From: Michael Siemon on
The scattering of benchmarks Apple has advertised about the new 12-core
MacPro (entry model, at 2.93 GHz, for $5000), vs. the previous
generation 8-core top-of-the-line (also at 2.93 GHz) are about 30%-50%
faster. If these benchmarks in fact make good use of multiple cores,
then that suggests that the main advantage of the new systems derives
purely from the additional cores -- though I suspect there is likely to
be some conflation of architectural enhancements along with
not-really-optimal use of the extra cores.

I also see that Geekbench scores for the current 2.66 GHz 8-core system
run barely (less than 5%) behind the 2.93 GHz scores. This suggests that
buying a 2.66 GHz refursbished model as they come available is going to
give one a system reasonably close to (and at least $1000 less than) the
$5K 12-core system.

Comments? Is this line of "reasoning" utterly bogus, or does it merit
some serious thought?
From: Kevin McMurtrie on
In article <mlsiemon-95A68A.16565330072010(a)news.individual.net>,
Michael Siemon <mlsiemon(a)sonic.net> wrote:

> The scattering of benchmarks Apple has advertised about the new 12-core
> MacPro (entry model, at 2.93 GHz, for $5000), vs. the previous
> generation 8-core top-of-the-line (also at 2.93 GHz) are about 30%-50%
> faster. If these benchmarks in fact make good use of multiple cores,
> then that suggests that the main advantage of the new systems derives
> purely from the additional cores -- though I suspect there is likely to
> be some conflation of architectural enhancements along with
> not-really-optimal use of the extra cores.
>
> I also see that Geekbench scores for the current 2.66 GHz 8-core system
> run barely (less than 5%) behind the 2.93 GHz scores. This suggests that
> buying a 2.66 GHz refursbished model as they come available is going to
> give one a system reasonably close to (and at least $1000 less than) the
> $5K 12-core system.
>
> Comments? Is this line of "reasoning" utterly bogus, or does it merit
> some serious thought?

Adding more cores doesn't produce a linear speed increase because shared
resources become a bottleneck. At 8+ cores, you start seeing severe
bottlenecks on RAM and CPU cache synchronization.
--
I won't see Google Groups replies because I must filter them as spam
From: thepixelfreak on
On 2010-07-30 20:37:13 -0700, Kevin McMurtrie <mcmurtrie(a)pixelmemory.us> said:

> In article <mlsiemon-95A68A.16565330072010(a)news.individual.net>,
> Michael Siemon <mlsiemon(a)sonic.net> wrote:
>
>> The scattering of benchmarks Apple has advertised about the new 12-core
>> MacPro (entry model, at 2.93 GHz, for $5000), vs. the previous
>> generation 8-core top-of-the-line (also at 2.93 GHz) are about 30%-50%
>> faster. If these benchmarks in fact make good use of multiple cores,
>> then that suggests that the main advantage of the new systems derives
>> purely from the additional cores -- though I suspect there is likely to
>> be some conflation of architectural enhancements along with
>> not-really-optimal use of the extra cores.
>>
>> I also see that Geekbench scores for the current 2.66 GHz 8-core system
>> run barely (less than 5%) behind the 2.93 GHz scores. This suggests that
>> buying a 2.66 GHz refursbished model as they come available is going to
>> give one a system reasonably close to (and at least $1000 less than) the
>> $5K 12-core system.
>>
>> Comments? Is this line of "reasoning" utterly bogus, or does it merit
>> some serious thought?
>
> Adding more cores doesn't produce a linear speed increase because shared
> resources become a bottleneck. At 8+ cores, you start seeing severe
> bottlenecks on RAM and CPU cache synchronization.

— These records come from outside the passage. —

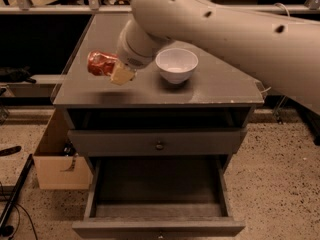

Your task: Pick coke can from middle drawer and place on counter

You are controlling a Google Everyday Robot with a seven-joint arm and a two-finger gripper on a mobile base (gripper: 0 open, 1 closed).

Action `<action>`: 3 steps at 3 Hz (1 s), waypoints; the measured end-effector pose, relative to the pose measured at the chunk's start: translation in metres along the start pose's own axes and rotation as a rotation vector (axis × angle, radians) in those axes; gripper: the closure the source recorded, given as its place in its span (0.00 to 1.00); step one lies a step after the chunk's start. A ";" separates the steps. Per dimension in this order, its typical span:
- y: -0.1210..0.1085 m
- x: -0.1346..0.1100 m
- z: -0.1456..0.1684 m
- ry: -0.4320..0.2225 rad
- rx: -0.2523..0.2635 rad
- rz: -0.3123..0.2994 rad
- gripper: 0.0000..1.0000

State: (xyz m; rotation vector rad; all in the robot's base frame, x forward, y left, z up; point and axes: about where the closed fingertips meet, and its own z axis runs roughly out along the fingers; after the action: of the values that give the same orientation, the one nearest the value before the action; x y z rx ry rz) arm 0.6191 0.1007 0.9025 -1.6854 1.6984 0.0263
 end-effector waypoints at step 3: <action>-0.011 0.013 0.010 0.039 0.010 -0.037 1.00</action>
Offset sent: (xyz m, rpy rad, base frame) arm 0.0122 0.0051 0.0053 -0.0419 -0.0201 0.0082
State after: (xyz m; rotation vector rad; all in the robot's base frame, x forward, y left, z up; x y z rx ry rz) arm 0.6347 0.0930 0.8937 -1.7200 1.6928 -0.0325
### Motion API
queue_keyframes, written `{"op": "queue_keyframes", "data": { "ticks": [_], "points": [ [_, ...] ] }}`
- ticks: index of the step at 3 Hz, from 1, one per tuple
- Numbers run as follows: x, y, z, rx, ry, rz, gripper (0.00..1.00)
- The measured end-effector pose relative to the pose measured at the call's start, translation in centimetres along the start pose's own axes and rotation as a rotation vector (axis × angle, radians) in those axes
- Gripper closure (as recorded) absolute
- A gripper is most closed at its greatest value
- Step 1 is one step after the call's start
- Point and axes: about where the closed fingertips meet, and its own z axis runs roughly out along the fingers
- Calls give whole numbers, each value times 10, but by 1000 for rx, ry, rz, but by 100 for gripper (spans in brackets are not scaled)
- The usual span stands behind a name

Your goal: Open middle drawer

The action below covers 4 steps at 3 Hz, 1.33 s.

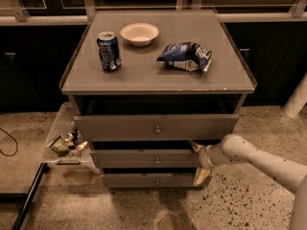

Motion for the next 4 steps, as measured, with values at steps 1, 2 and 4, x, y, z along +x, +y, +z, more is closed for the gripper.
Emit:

Maybe in the Apple implementation. I trust you're not making a
generalization about all multi-core systems.

--

thepixelfreak

From: JF Mezei on
Kevin McMurtrie wrote:

> Adding more cores doesn't produce a linear speed increase because shared
> resources become a bottleneck. At 8+ cores, you start seeing severe
> bottlenecks on RAM and CPU cache synchronization.

This was the case for the 8086 prior to CSI/Quickpath interconnect (aka:
Nehalem).

The Quickpath interconnect (started as "Common System Interconnect or
CSI back in 2004 when those plans were announced) gets its heritage from
Alpha super computers that had had 2 generations of NUMA (non uniform
memory access) with the second one (EV7) having made great strides in
approaching linear performance increases with each CPU added. Alphas
could scale to 64 CPUs.

Remember that when Compaq/HP murdered Alpha on June 25 2001, Intel got
not only many of the engineers (they were traded as part of the deal),
but also free access to all of the Alpha IP, including the memory subsystem.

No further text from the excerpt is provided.